Dada a sua volatilidade (a facilidade em ganhar e perder valor rapidamente) não funciona como unidade de conta. Menos ainda como meio de troca.

Por exemplo, determinada revenda vende um automóvel por X. O dinheiro servirá para repor o estoque, garantir as despesas operacionais e remunerar o capital.

Como irá referenciar o automóvel em criptomoeda se da noite para o dia seu valor poderá explodir ou virar pó?
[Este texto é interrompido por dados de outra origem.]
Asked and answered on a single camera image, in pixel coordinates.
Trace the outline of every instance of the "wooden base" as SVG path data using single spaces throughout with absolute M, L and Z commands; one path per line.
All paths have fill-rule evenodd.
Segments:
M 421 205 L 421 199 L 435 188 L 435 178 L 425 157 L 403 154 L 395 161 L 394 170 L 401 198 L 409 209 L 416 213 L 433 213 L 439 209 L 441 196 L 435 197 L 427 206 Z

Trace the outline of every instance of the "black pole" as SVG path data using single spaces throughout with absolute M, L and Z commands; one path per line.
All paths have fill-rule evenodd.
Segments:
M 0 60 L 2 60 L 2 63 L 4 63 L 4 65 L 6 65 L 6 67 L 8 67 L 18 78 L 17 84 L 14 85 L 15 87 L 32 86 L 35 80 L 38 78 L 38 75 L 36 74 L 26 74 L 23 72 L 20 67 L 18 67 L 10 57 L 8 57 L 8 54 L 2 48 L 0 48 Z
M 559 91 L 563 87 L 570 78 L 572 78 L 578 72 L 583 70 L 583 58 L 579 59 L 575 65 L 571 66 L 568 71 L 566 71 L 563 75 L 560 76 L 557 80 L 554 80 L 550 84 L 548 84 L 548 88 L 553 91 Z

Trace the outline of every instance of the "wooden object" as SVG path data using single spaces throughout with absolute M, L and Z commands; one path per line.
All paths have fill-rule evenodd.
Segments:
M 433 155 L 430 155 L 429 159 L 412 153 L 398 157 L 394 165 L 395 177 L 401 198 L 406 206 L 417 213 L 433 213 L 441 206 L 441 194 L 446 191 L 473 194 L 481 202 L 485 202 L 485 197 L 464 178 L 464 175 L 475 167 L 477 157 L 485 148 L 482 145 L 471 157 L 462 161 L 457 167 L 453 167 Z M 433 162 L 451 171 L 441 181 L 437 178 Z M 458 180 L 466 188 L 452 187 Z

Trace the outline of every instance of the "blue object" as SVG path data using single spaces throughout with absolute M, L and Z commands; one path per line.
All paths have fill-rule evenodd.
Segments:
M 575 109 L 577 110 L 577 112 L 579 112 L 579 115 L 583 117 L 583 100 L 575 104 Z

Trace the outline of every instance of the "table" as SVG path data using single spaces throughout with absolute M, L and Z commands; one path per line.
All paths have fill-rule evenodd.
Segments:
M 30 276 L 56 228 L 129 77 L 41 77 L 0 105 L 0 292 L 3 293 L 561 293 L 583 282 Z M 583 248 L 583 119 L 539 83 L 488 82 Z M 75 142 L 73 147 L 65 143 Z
Sobre a tecnologia superior do bitcoin

Alguns dos leitores trouxeram em favor do bitcoin a tecnologia superior, que define limites de emissão, impedem fraudes etc.

Ótimo! O problema do bitcoin não é a tecnologia, mas o uso que se faz dela. Afinal, as pessoas adquirem bitcoins não para se tornar sócios da tecnologia, mas para lucrar.

Sobre o lastro

Alguns leitores argumentam que o bitcoin não tem lastro, mas o dólar também não.

Como não? O lastro do dólar é o PIB dos EUA, as receitas fiscais do governo, sua capacidade de garantir o valor da moeda.

Sobre o mau uso do bitcoin

Outro argumento é que não se deve criticar o carteiro pelo conteúdo da carta. Ou seja, o bitcoin é o máximo: ruim é o uso que se faz dele. Ora, o mau uso resulta na volatilidade da moeda, isto é nos saltos de valorização e desvalorização, incompatíveis com a função de moeda.

No caso das moedas nacionais, os Bancos Centrais têm a missão e o poder de impedir as jogadas especulativas e a formação de bolhas. E em relação às criptomoedas, quem é o agente regulador da volatidade? Nenhum. E se a volatilidade não pode ser minimizada, como poderá pretender ser moeda? É fica de cassino.